涼水一潑,伯母皺著眉罵他「偷懶的賤骨頭」,挨打更是家常便飯。乞兒混進去,和我弟弟同吃同住過,晚上就鋪著薄被,宿在伙房。
爹娘寵著的小團子,我的親弟弟,多白嫩一個,在他們手裡,十指皲裂,耳生凍瘡,永遠都是髒兮兮的。
這群吸血鬼!
娘託孤時,把嫁妝都給出去一半,夠養我阿弟十輩子。
我把眼淚咽回去,
拿出五兩銀子:
「你還得再幫我個忙。」
大年的前三天,我換了身衣服,囑託嬤嬤幾件事,便自己去了京郊,投奔伯父一家。
為了裝得更像。
我沒有僱馬車,衣裙上染滿泥土,敲開農院的門。
「外祖病後,幾位舅舅便容不得我,要將我賣給別人做妾……我無處可去,隻好回來……如今親人也就隻有伯父了。」
「什麼,他們竟然要將你賣了,還是五百兩!」伯父站起來,拍桌大怒。
我摘下帷帽。
五官本就出色,配著欲滴的眼淚,我見猶憐。
大伯母都看直了,拍著我的手,擠出和善一個笑:「好侄女,你就安心住下來。」
他們憤怒。
因為我姓傅。
「傅家的女兒,要賣也是我們賣,他們不過是外人,憑什麼插手?還好吟丫頭是個有主見的,知道自己跑回來。」
深夜臥房裡,透出兩道身影,低聲密謀。
伯母道:「原想著讓那小畜生落下病,好要挾著大的不斷給銀兩。可她沒錢,撈不上油水,那野種吃我們家許多年,合該做工抵債。
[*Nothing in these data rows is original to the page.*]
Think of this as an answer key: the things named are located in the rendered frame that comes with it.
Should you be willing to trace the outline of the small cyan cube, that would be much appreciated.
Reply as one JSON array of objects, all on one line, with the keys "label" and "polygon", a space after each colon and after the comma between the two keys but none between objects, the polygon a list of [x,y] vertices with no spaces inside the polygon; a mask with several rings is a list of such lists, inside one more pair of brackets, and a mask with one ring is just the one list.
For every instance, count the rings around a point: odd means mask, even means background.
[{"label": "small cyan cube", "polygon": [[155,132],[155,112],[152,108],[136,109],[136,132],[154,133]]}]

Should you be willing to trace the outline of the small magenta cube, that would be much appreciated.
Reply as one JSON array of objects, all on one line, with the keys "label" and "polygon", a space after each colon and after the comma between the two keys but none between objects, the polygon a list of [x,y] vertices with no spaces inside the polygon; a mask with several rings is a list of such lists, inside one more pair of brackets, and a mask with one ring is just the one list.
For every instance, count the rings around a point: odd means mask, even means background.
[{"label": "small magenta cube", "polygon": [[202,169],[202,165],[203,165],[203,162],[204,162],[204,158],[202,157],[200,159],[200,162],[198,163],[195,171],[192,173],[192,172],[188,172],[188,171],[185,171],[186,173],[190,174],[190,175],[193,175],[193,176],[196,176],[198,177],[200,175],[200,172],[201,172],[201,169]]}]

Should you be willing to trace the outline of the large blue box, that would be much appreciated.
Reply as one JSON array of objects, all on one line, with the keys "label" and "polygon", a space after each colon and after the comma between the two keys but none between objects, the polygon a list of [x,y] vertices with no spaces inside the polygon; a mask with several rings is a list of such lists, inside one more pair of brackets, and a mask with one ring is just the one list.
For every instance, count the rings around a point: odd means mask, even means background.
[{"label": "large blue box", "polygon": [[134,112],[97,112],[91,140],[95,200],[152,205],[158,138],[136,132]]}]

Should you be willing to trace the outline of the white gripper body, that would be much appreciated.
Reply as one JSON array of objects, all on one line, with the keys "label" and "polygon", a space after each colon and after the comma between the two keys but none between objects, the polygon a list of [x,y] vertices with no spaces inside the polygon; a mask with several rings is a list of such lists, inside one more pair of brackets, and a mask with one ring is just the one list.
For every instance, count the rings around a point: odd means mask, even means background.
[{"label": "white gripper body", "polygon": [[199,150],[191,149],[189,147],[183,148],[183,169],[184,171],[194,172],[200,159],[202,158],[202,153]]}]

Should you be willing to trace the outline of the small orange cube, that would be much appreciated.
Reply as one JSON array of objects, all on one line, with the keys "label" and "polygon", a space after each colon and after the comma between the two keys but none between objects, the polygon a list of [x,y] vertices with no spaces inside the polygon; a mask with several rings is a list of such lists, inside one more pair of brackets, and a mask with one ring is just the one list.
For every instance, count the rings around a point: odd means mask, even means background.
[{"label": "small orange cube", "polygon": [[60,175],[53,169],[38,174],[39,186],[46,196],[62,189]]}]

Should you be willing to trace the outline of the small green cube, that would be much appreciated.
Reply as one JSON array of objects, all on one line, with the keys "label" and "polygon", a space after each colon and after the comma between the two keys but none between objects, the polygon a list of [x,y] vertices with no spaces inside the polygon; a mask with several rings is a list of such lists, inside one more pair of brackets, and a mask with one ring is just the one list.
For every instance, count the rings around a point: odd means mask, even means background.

如今好了,吟丫頭回來了,那模樣、那身段,城裡的陸老爺最近不是要娶續弦,給一千兩聘禮呢!」
乞兒縮在牆根,聽得心裡都發涼。
陸老爺已年逾五十,打S過三位發妻,再沒誰家的女兒敢嫁,才忍痛許出重金。
那是買命的錢!
我終於見到了阿弟,軟糯的一隻,眉眼怯怯,剛開始還有些怕我。在我掏出把麻糖後,便貼了過來。
我給他梳頭發,潦草幹黃,浸了半包頭油才順下去。
「姐姐。」
他奶聲奶氣地來拽我衣袖:
「你不要哭了,阿箖給你擦擦。阿箖不是故意認不出你的。」
他眼睛很亮,清晰映出我的倒影。
手上卻滿是傷,指甲縫裡有汙泥,伸出來又縮回去,神情無措。我小心攥住他的手,掏出繡帕細細擦幹淨,貼上我的臉:
「有箖兒在,阿姐就不難過了。」
我哄著他睡覺。
唱了首歌謠,他終於安心,眼睛漸漸闔上。
隔日我給幼弟梳洗時,乞兒正在院中轉磨,見四下無人,湊到我耳邊,將昨夜聽到的牆角一字不漏地說給我聽。
傅箖有些害怕。
我蹲下身,溫柔地摸他的臉:「阿箖乖,你想不想跟姐姐走?」
他懵懂地看我,或許是以為我要帶他嫁給陸老爺,
不過是從一個狼窩跳進另一個狼窩,但依舊點了點頭。
小心翼翼伸出手,捏住了我的手指:
「想。姐姐別怕,阿箖很快長大,就能保護你。」
血緣的關系如此奇妙。
他依在我懷裡,讓我那顆在西域風沙中日漸冷戾的心,軟得不像話。
「那阿箖,陪姐姐玩個遊戲好不好?玩完了,我們就回家。」
陸老爺是第三天傍晚上門的。
我被叫去見客。
伯父伯母半句沒提續弦的事,我乖順地低下頭,露出一截雪白脖頸。
陸老爺眼都看直了。
連連點頭。
伯母見狀倒了一杯茶,放到我面前。
我知道的。
賣侄女這事很容易出岔子,更何況,我還從西域「跑」過一次,有前科。
倒不如生米煮成白飯,屆時現場捉奸,非說是我傷了風化,就可堂而皇之地談起這場親事。
我捏著茶杯,在手中轉了半圈。
香氣撲鼻而來。
微微一笑,迎上伯母期待的目光:
「九曲紅梅,伯母有心了。」
然後一飲而盡。
陸老爺迫不及待,伯父伯母起身要走。
我卻倒在桌子上,猛然吐出一口黑血。
阿弟闖進來,扶著我癱軟的身子大哭;乞兒得了信號,從後門跑出去。
陸老爺嚇得都萎了:「我要的可是活人,現在這是在弄哪一出?」
伯母探過來一隻手,搭在我的鼻子下,是涼的。
整個人顫抖起來,望向伯父:
「不是說春藥嗎?怎麼,怎麼,好端端地她就沒了氣?」
陸老爺隻覺得晦氣。
他見慣了S人,最快反應過來,把腰繩系好:
「我隻圖色,你們卻敢害命?!把我的銀子退回來,還要倒賠我些,不然我就去報官!」
「你敢!」伯父兇相畢露。
他看看滿身是血的我,又看看四處翻箱、搜刮地契財產的陸老板。